Caregiving Changes Holiday Plans
- Theresa Robertson

- Jun 1, 2025
- 3 min read
A Holiday Reflection from The Caregiver CEO
Around the world, families are packing bags, boarding planes, and hitting the road to be together for the Easter. I remember those days when I was a child, dressed in my best pastel polyester outfit, white gloves, and shiny patent leather shoes, headed from New York to Pennsylvania to see my grandmother, or over to New Jersey to visit Aunt Mae.
But for many family caregivers, holidays look a little different.
Caregiving doesn’t take a vacation. It doesn’t pause for celebrations or hold off until after the holiday meal. It continues, quietly, faithfully, and sometimes invisibly.
I remember the year I tried to plan a holiday trip with my husband. I had spent days calling dialysis centers in the town we were visiting, trying to find a time slot that would let him get treatment and still be home in time for dinner. I packed, cleaned, filled the car with gas. I was determined to make it work.
And then 30 minutes before we were to hit the road came the medical emergency. The kind doctors can’t quite explain. The kind that changes everything. We had to cancel. Again.
It was in that moment I realized: I couldn’t travel with him anymore. The risk of being stranded in an out-of-town hospital or on the side of a highway was too great. From that day on, we stayed close to home.
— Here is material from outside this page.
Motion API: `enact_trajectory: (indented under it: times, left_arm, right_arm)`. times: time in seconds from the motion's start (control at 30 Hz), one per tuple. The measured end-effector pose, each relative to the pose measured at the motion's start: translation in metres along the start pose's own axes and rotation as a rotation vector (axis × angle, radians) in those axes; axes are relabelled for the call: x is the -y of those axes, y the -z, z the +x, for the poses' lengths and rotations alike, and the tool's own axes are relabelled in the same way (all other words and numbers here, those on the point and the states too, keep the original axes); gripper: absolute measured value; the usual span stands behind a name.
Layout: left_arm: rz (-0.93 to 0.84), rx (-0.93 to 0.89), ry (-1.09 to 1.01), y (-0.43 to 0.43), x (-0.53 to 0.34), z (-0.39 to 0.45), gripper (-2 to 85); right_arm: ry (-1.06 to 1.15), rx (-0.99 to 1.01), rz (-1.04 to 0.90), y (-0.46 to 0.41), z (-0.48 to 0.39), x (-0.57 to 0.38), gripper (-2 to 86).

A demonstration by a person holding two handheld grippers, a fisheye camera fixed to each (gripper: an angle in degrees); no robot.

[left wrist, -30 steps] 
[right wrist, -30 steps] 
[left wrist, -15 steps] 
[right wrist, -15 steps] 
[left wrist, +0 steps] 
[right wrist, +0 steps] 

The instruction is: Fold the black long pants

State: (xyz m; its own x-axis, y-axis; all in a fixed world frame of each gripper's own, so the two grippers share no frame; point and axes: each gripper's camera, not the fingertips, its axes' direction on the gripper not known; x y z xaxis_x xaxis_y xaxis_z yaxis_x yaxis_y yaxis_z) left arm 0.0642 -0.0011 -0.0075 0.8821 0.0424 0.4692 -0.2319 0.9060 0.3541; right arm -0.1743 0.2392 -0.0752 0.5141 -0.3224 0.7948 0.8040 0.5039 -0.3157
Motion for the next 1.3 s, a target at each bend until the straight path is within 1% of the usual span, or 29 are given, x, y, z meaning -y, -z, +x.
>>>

And while I was grateful the emergency happened before we left, it didn’t make the disappointment any easier.
If this sounds like your story, or the story of someone you love, please know you're not alone. And while you may not be able to bring your loved one to the holiday gathering, you can bring the holiday to them.

5 Ways to Support a Family Caregiver This Holiday Season:
Drop off a plate – Bring a warm meal or holiday treats to their home.
Include them virtually – Set up a video call so they can be part of the celebration.
Send a care package – Include cozy socks, snacks, a candle, or a handwritten note.
Offer respite – Even two hours so they can rest, take a walk, or run an errand can mean the world.
Acknowledge their role – Sometimes, just saying “I see you, and I know this is hard,” is the greatest gift.
5 Ways to Make the Holiday Special as a Caregiver:
Create a cozy moment – Light a candle, play soft music, and sip something warm. Let that be your peace.
Set the table anyway – Even if it’s just for two, use your favorite dishes or a festive napkin to mark the occasion.
Start a new tradition – Watch a holiday movie together, look through old photos, or write down what you’re grateful for.
Ask for help, even in small ways – A friend can drop off dessert, or a neighbor might help run an errand.
Give yourself grace – You’re doing sacred work. Rest when you can. Laugh when you feel like it. Cry when you need to.
I cried the day I knew we wouldn’t be able to travel together anymore and then I decided to try to make the best of it by focusing on enjoying our time together, watching old movies, eating the food my daughter brought over, napping and laughing.
This holiday and every holiday, let’s remember that love isn’t just shared at the table, it’s shared in the act of seeing and supporting one another, especially those who give care every single day.